(Work order): Quote, with no changes, the lines that run from the top of the material to the line with "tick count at", both included.

(Supplied data):
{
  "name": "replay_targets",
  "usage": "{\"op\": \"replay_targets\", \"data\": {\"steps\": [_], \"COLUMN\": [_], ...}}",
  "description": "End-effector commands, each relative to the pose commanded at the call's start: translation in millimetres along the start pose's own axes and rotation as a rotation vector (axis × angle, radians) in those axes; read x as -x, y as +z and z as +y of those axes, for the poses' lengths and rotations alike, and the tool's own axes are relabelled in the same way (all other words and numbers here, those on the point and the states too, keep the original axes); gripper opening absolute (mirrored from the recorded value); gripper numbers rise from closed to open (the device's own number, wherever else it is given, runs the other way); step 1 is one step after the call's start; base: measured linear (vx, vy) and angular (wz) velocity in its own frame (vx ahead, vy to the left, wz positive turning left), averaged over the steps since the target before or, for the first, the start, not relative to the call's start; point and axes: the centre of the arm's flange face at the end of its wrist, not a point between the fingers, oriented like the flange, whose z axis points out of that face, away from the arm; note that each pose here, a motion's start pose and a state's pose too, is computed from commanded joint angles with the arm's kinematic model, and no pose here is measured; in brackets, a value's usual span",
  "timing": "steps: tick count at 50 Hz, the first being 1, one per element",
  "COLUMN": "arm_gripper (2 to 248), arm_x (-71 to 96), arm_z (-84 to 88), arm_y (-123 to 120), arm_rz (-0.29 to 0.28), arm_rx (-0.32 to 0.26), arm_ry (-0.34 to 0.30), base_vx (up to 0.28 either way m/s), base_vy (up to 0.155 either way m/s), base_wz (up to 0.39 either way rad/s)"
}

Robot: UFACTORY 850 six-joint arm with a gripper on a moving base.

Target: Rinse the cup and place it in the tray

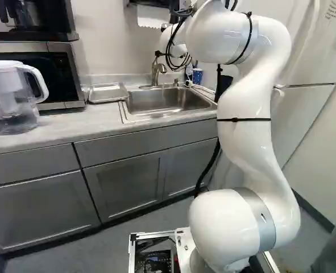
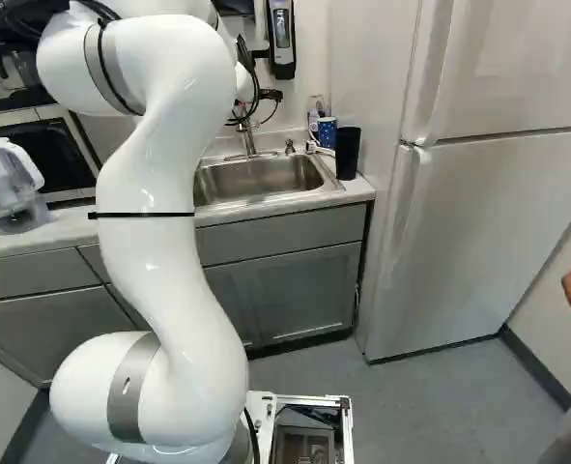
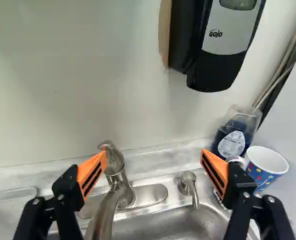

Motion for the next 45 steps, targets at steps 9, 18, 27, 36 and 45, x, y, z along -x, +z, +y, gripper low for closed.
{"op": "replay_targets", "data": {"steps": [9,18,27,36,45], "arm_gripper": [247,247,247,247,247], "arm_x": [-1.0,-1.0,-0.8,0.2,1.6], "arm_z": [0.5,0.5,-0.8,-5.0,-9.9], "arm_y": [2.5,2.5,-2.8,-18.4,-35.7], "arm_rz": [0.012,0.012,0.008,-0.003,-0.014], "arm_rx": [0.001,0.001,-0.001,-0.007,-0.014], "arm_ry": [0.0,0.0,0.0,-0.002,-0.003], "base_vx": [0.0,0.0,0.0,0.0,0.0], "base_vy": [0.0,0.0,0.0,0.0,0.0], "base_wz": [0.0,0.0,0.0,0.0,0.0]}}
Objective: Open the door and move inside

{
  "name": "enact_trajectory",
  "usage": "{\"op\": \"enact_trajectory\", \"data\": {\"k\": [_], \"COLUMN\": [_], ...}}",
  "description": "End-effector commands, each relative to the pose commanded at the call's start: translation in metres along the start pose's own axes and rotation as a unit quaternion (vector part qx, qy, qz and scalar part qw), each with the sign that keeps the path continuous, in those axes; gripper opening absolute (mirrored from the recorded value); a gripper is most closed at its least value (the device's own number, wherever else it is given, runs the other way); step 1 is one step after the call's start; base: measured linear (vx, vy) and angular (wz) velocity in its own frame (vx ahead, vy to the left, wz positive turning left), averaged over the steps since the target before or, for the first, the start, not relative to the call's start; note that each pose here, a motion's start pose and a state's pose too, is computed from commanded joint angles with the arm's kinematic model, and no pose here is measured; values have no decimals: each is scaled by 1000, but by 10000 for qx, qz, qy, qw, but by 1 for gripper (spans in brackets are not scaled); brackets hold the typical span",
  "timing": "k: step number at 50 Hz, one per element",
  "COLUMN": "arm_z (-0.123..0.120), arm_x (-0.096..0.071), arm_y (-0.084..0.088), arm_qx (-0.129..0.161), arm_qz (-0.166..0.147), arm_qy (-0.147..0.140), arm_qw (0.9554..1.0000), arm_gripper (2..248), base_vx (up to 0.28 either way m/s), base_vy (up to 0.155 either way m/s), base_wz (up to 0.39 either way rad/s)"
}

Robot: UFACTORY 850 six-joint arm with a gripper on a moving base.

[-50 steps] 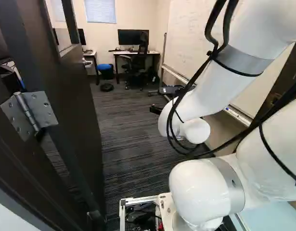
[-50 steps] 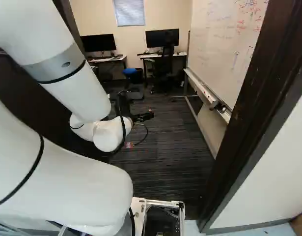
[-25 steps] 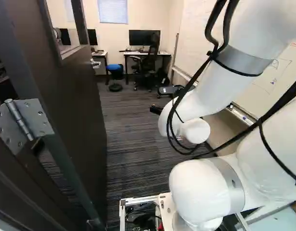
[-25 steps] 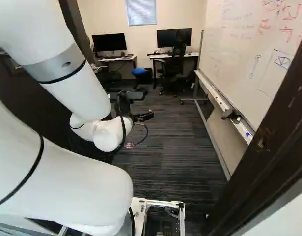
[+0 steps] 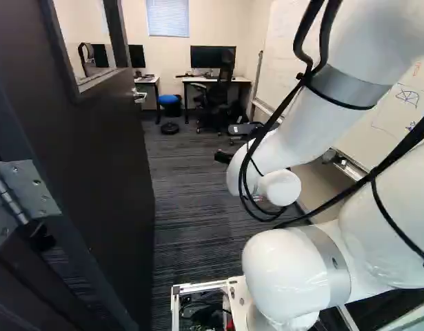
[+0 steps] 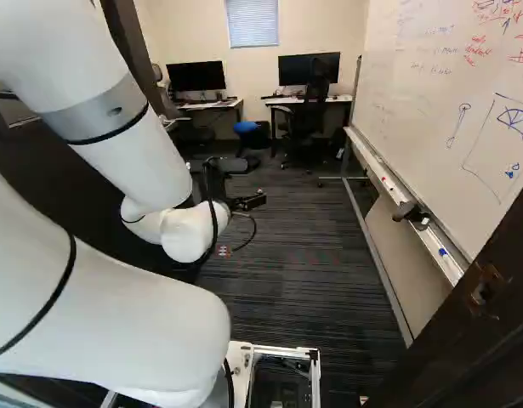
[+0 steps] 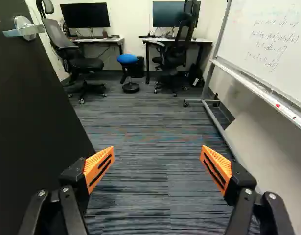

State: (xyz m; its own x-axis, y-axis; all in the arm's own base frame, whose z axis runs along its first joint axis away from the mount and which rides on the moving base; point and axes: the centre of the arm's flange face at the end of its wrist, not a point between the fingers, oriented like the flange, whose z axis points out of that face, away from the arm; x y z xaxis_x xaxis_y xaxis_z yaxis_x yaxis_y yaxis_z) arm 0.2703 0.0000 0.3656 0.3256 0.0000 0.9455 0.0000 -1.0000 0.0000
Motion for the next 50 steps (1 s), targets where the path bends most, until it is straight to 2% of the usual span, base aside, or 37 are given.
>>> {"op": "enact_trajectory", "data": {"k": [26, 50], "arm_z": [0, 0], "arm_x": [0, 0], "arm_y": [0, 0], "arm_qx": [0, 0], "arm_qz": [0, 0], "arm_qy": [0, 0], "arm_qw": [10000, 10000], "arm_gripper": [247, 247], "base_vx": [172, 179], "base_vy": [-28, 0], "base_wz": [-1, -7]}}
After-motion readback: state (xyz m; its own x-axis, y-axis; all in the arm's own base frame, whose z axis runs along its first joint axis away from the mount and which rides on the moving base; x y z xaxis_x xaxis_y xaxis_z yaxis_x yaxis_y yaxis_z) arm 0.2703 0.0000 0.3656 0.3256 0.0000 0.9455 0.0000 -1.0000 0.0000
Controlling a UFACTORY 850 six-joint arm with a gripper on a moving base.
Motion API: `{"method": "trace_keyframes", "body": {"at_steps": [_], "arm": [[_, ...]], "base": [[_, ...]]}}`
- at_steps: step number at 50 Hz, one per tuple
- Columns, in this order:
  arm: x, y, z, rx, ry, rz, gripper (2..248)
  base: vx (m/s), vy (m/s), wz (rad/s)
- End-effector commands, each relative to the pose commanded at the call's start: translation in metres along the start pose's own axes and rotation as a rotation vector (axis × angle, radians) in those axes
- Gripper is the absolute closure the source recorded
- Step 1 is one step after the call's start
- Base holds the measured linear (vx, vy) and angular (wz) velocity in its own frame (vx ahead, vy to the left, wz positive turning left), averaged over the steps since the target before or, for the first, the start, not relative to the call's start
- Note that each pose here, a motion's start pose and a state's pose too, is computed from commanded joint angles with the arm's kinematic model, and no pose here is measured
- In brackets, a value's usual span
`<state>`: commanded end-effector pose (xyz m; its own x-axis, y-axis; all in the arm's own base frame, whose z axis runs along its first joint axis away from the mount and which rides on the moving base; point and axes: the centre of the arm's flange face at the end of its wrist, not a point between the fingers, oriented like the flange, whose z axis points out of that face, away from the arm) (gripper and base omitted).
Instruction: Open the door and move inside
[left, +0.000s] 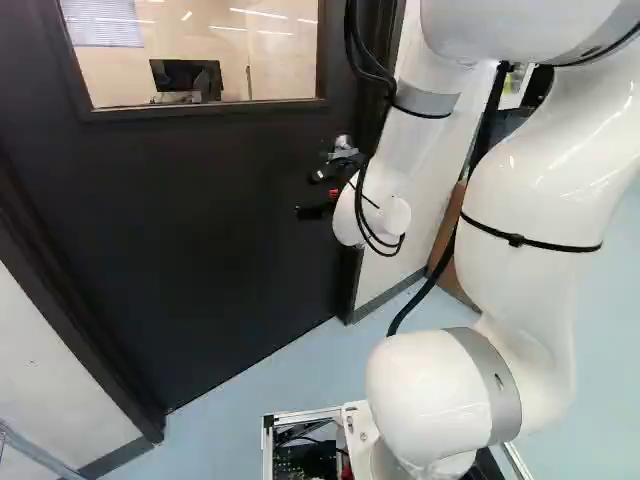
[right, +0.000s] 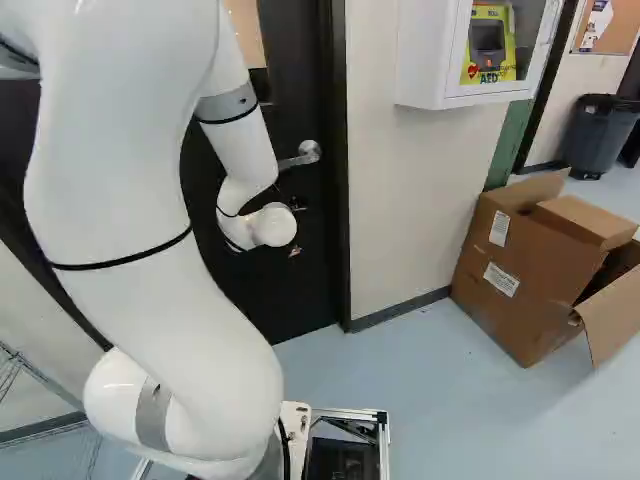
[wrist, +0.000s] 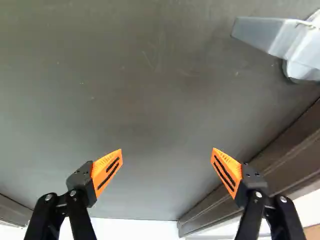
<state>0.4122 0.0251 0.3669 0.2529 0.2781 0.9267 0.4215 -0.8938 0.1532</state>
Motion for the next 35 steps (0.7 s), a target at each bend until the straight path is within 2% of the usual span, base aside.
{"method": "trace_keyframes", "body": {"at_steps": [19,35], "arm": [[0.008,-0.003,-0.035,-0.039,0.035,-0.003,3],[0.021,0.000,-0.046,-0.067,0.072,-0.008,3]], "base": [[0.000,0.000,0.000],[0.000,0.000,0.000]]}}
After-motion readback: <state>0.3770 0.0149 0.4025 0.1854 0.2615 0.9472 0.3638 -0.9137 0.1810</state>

(Answer):
{
  "name": "replay_targets",
  "usage": "{\"op\": \"replay_targets\", \"data\": {\"steps\": [_], \"COLUMN\": [_], ...}}",
  "description": "End-effector commands, each relative to the pose commanded at the call's start: translation in millimetres along the start pose's own axes and rotation as a rotation vector (axis × angle, radians) in those axes; read x as -x, y as +z and z as +y of those axes, for the poses' lengths and rotations alike, and the tool's own axes are relabelled in the same way (all other words and numbers here, those on the point and the states too, keep the original axes); gripper opening absolute (mirrored from the recorded value); gripper numbers rise from closed to open (the device's own number, wherever else it is given, runs the other way); step 1 is one step after the call's start; base: measured linear (vx, vy) and angular (wz) velocity in its own frame (vx ahead, vy to the left, wz positive turning left), averaged over the steps since the target before or, for the first, the start, not relative to the call's start; point and axes: the centre of the arm's flange face at the end of its wrist, not a point between the fingers, oriented like the flange, whose z axis points out of that face, away from the arm; note that each pose here, a motion's start pose and a state's pose too, is computed from commanded joint angles with the arm's kinematic model, and no pose here is measured; in brackets, a value's usual span",
  "timing": "steps: tick count at 50 Hz, the first being 1, one per element",

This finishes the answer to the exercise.